| Exercise requirements |
Pictures are to be dropped from the copy. Retype the listing exactly.

| The data |
++++++++++
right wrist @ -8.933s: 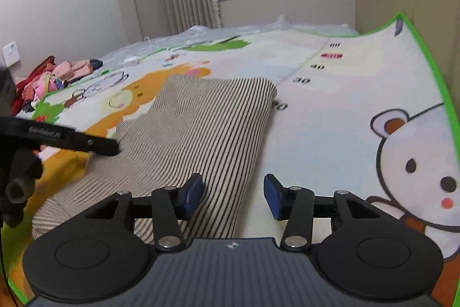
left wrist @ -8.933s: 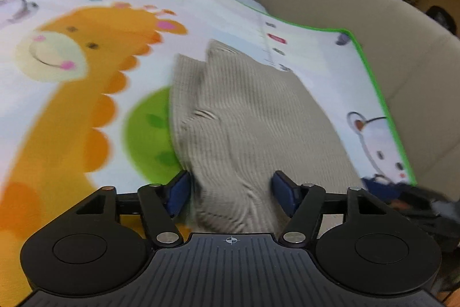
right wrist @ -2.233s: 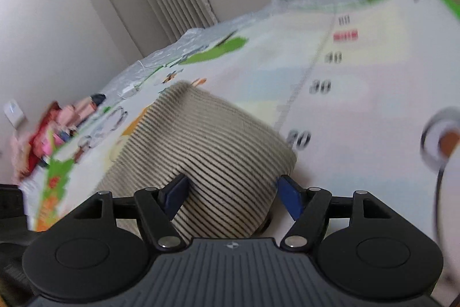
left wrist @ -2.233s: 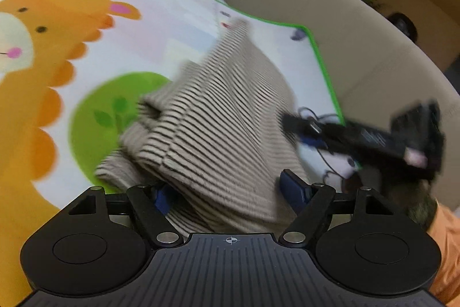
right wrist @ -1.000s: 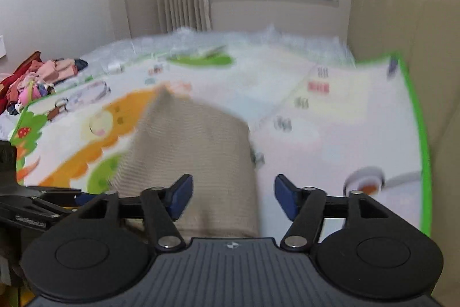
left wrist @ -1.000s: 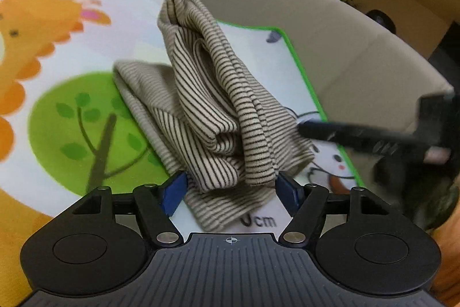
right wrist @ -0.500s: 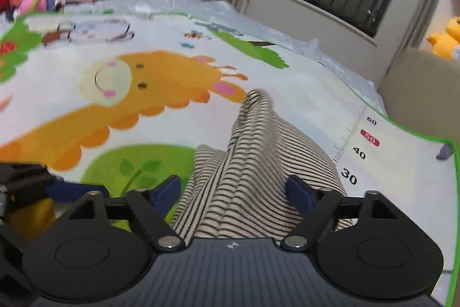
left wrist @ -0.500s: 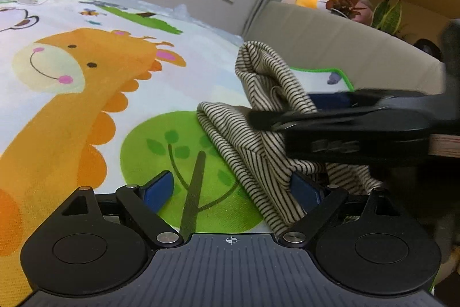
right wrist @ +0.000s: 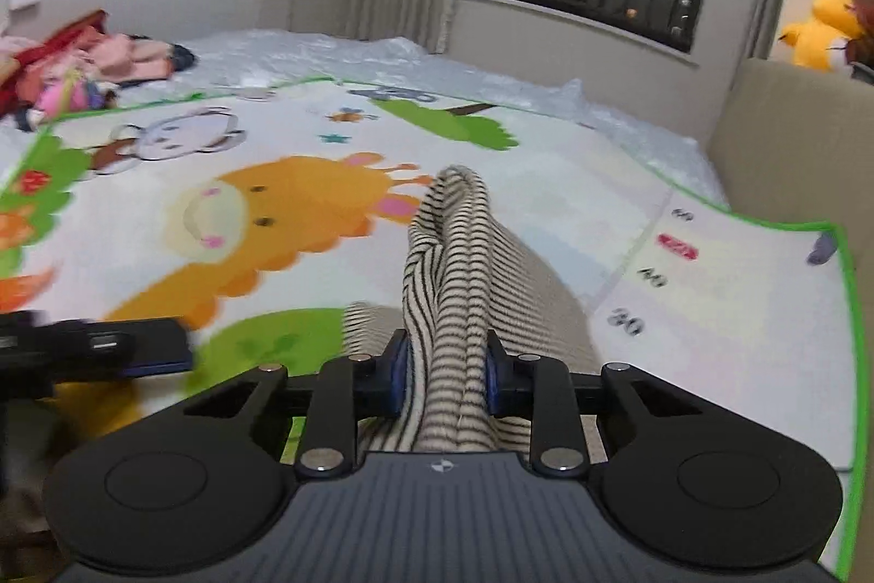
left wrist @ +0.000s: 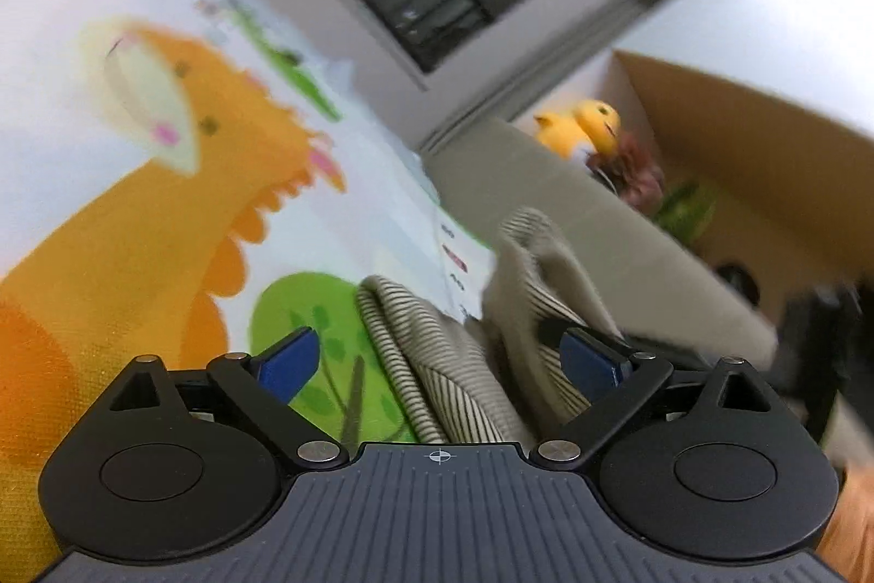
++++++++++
| Answer space |
right wrist @ -8.933s: 
left wrist @ -8.933s: 
right wrist @ -2.233s: 
left wrist @ -2.233s: 
right wrist @ -1.000s: 
left wrist @ -1.000s: 
right wrist @ -0.500s: 
left wrist @ -0.500s: 
right wrist @ +0.000s: 
left wrist @ +0.000s: 

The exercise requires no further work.